British Association of Oral and Maxillofacial Surgeons
- Abbreviation: BAOMS
- Formation: 1962
- Type: Professional body
- Legal status: Non-profit company and registered charity
- Purpose: Oral and maxillofacial surgery in the UK
- Headquarters: Lincoln's Inn Fields, London, WC2
- Region served: UK
- Members: 1400 medical professionals
- Main organ: BAOMS Council
- Parent organization: Royal College of Surgeons of England
- Affiliations: American Association of Oral and Maxillofacial Surgeons
- Website: BAOMS

= British Association of Oral and Maxillofacial Surgeons =

The British Association of Oral and Maxillofacial Surgeons is the British medical association for oral and maxillofacial (mouth, jaws and face) surgeons - dual qualified surgeons, qualified in both medicine and dentistry.

==History==
Oral and maxillofacial surgery developed as a surgical development in dentistry to treat servicemen injured in World War 2.

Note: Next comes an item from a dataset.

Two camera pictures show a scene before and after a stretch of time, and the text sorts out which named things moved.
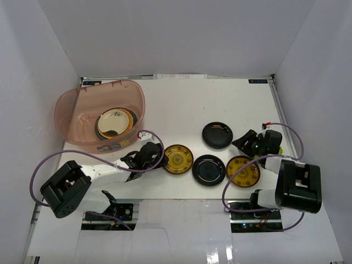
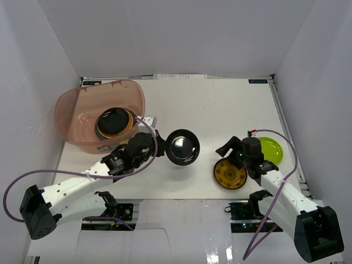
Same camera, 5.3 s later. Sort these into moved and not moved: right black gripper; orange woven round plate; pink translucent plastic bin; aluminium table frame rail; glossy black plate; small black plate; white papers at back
Moved: glossy black plate; small black plate; right black gripper
Not moved: pink translucent plastic bin; aluminium table frame rail; orange woven round plate; white papers at back

The British Association of Oral Surgeons was formed in February 1962. In 1985 the organisation changed to its present name. In 1994 the field of surgery was recognised as one of the nine surgical specialities.

Since 1995, to gain entrance to the Specialist Register for the Speciality of Oral & Maxillofacial Surgery, a surgeon must have qualifications in dentistry and medicine - be a registered dentist and registered medical practitioner and surgeon, according to the European Specialist Medical Qualification Order 1995. This recognition comes from both the General Medical Council and General Dental Council. Oral surgeons do not need to be a medical doctor.

It is a charity, and became a company limited by guarantee in 1997.

==Structure==
It is based at the Royal College of Surgeons of England, north of the London School of Economics, in the London Borough of Camden.

==Function==
It publishes the British Journal of Oral and Maxillofacial Surgery eight times a year.